3 December, 2011 at 8:38 am
And let’s not forget the children (they are, after all, the future):
It’s only fair, after all, given the likes of the CIA-funded animated Animal Farm. And of course it continues–apparently Toy Story 3, and I think also Happy Feet 2, are likewise anticommunist propaganda, more than just the usual procapitalist propaganda for kids.
3 December, 2011 at 8:41 am
To be found in an excellent, but expensive (capitalist gougers!) DVD set:
http://www.amazon.com/Animated-Soviet-Propaganda-Revolution-Perestroika/dp/B00003YSMK/ref=sr_1_2?ie=UTF8&qid=1322861089&sr=8-2
3 December, 2011 at 9:41 am
From Battleship Potemkin, The End of St Petersburg and The Man with the Movie Camera to this.
Pretty much sums up the difference between Bolshevism and Stalinism from a cinematic point of view.

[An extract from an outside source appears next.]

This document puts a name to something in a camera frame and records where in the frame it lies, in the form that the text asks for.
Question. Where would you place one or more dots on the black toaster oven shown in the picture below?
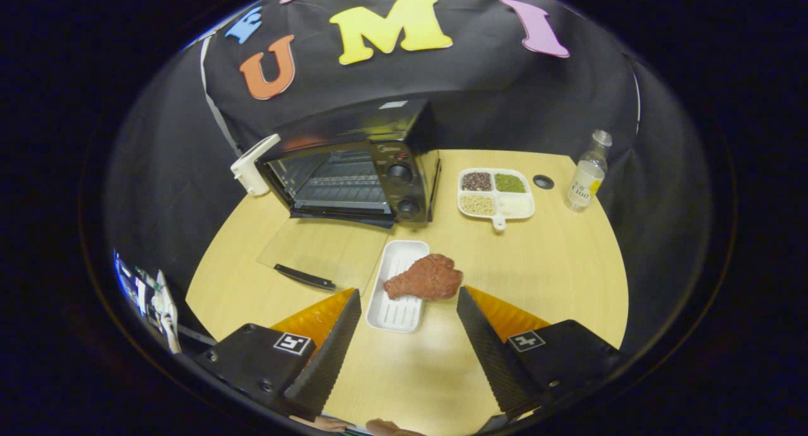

But the top one is not the “Fall of Berlin” but “The Vow” http://en.wikipedia.org/wiki/The_Vow_%281946_film%29 again by the same director, Mikhail Chiaureli. It includes perhaps the most famous scene of Stalin-the-God type of cinema. We are at the Red Square, and Stalin together with Bukharin observe a driver desperately trying to get the engine of a Soviet tractor, just out of the factory, started. Bukharin notes with a diabolical grin that American tractors are of better quality, but then Stalin gets on the driver’s seat, does some magic (of hysterical materialism, as E.P. Thompson used to say) and the engine starts. Stalin then drives the tractor and in the background of the image we see a neverending mass of soviet tractors following the great leader, who besides everything else, excelled also, it seems, in tractor-engine repairing.
So you have Marxist cinema like that of the titans of the Soviet twenties or like that of Gillo Pontecorvo for instance, and then you have this…
3 December, 2011 at 5:30 pm
For some reason I have a soft spot for the Satlin-era stuff, especially in light of the whole veneration/personality-cult thing, but then that is the last chapter of my Lenin and Theology book. It’s probably happened somewhere already, but I reckon a Stalin film festival is the way to go.
3 December, 2011 at 5:42 pm
Apparently ‘The Fall of Berlin’ was under the direction of Stalin himself, who not only chose the actors but also suggested the entire course of filming. Of course, the film was a shoe-in for the Stalin Prize, first degree in 1950.